Lagipula, saya yakin kamu cukup cerdas untuk tidak melakukan hal bodoh seperti itu”. Mendengar semuanya ini, aku hanya bisa mengangguk pasrah. Oh Tuhan.. di malam Natal minggu depan, aku harus bermain sex dengan enam laki laki yang ada di sekitarku ini

Dan aku tak bisa menolak sama sekali.. Setelah semua beres, aku diijinkan pulang. Dalam keadaan loyo, aku berjalan tertatih tatih ke mobilku, selain sakit yang mendera selangkanganku akibat baru saja diperawani dan disetubuhi ramai ramai, roti yang menancap pada vaginaku sekarang ini membuat aku tak bisa berjalan dengan normal dan lancar. Untungnya tak ada yang melihatku dan menghadangku, akhirnya aku sampai ke dalam mobil, dan menyetir sampai ke rumah dengan selamat.
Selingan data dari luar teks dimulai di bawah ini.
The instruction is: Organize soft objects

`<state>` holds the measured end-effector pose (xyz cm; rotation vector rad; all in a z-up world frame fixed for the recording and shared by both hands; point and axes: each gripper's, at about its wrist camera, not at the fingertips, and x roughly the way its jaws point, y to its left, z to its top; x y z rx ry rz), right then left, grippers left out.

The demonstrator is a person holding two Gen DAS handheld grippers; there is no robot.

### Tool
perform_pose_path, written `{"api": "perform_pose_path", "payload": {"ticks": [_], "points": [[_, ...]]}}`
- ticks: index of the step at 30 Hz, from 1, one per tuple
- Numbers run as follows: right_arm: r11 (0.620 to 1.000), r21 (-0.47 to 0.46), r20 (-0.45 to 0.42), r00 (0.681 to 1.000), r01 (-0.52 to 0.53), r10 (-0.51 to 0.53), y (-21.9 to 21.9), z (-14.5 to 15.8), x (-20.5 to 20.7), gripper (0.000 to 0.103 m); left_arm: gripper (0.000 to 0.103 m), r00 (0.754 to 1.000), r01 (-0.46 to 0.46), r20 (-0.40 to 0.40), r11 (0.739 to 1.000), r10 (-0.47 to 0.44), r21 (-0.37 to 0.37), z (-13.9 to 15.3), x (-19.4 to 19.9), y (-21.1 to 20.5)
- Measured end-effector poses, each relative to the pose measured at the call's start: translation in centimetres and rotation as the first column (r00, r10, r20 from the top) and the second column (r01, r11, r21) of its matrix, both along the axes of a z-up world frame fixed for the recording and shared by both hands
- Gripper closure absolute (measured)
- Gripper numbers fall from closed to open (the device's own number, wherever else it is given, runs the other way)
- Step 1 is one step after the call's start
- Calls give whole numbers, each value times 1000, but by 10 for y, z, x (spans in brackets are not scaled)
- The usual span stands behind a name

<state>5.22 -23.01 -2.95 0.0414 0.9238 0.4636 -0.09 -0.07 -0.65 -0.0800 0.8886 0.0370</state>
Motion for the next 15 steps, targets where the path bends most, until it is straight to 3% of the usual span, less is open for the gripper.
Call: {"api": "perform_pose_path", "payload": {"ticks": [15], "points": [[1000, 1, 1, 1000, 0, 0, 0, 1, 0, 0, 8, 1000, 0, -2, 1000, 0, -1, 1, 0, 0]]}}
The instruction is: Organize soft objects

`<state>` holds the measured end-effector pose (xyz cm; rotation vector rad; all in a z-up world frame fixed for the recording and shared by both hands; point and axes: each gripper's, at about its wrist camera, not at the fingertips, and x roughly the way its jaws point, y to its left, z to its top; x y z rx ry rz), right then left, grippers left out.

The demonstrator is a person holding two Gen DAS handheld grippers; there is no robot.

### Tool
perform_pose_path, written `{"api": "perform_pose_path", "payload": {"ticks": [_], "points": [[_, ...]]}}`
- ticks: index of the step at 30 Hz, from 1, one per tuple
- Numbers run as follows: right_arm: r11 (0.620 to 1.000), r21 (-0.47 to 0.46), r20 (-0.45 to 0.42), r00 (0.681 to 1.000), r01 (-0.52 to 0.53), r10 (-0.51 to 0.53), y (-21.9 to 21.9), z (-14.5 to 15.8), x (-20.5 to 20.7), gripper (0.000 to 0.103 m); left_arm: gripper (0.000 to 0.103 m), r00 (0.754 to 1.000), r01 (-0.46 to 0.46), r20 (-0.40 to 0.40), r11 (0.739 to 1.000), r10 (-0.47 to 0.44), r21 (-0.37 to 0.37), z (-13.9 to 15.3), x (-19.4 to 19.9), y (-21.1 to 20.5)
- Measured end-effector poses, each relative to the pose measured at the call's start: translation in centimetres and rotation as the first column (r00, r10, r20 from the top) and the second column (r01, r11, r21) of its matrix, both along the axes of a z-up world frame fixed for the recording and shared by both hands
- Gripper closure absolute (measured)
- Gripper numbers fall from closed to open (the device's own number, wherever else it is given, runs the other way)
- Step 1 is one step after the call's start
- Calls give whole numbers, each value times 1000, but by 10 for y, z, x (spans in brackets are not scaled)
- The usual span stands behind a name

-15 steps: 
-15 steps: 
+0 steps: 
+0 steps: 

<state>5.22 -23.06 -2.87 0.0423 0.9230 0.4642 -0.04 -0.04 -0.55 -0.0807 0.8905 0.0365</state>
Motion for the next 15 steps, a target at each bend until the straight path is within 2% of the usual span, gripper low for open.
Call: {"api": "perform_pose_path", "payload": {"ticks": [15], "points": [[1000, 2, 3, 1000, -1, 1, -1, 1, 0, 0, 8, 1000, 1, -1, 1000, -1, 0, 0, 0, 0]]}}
Sampai di rumah, sekitar pukul 22:30, aku memencet remote pintu pagar untuk membuka, lalu aku memasukkan mobilku halaman rumah. Setelah memencet remote untuk menutup pintu pagar, aku masuk ke dalam rumah, langsung menuju kamarku.

Roti ini benar benar mengganggu sejak aku menyetir tadi. Rasa nikmat terus mendera vaginaku tak henti hentinya, karena setiap kaki kiriku menginjak kopling, roti ini rasanya tertanam makin dalam. Kini hal yang sama juga terjadi setiap aku melangkahkan kakiku agak lebar.

Rasanya kamarku begitu jauh, apalagi aku harus naik tangga, kamarku memang ada di lantai 2. Akhirnya aku sampai ke kamarku. Di sana aku buka semua bajuku, lalu pergi ke kamar mandi yang ada di dalam kamarku, mencabut roti yang sudah sedikit hancur terkena campuran sperma dan cairan cintaku.

Aku menyemprotkan air shower ke vaginaku untuk membersihkan sisa roti yang tertinggal di dalamnya, sambil sedikit mengorek ngorek vaginaku untuk lebih cepat membersihkan semuanya.

Rasa nikmat kembali menjalari tubuhku, namun aku tahu aku harus segera beristirahat. Maka aku segera mandi keramas sebersih bersihnya, kemudian setelah mengeringkan tubuhku aku memakai daster tidur satin yang nyaman, dan merebahkan tubuhku yang sudah amat kelelahan ini di ranjangku yang empuk. Tak lama kemudian aku sudah tertidur pulas, setelah berhasil mengusir bayangan wajah puas orang orang yang tadi menggangbang aku.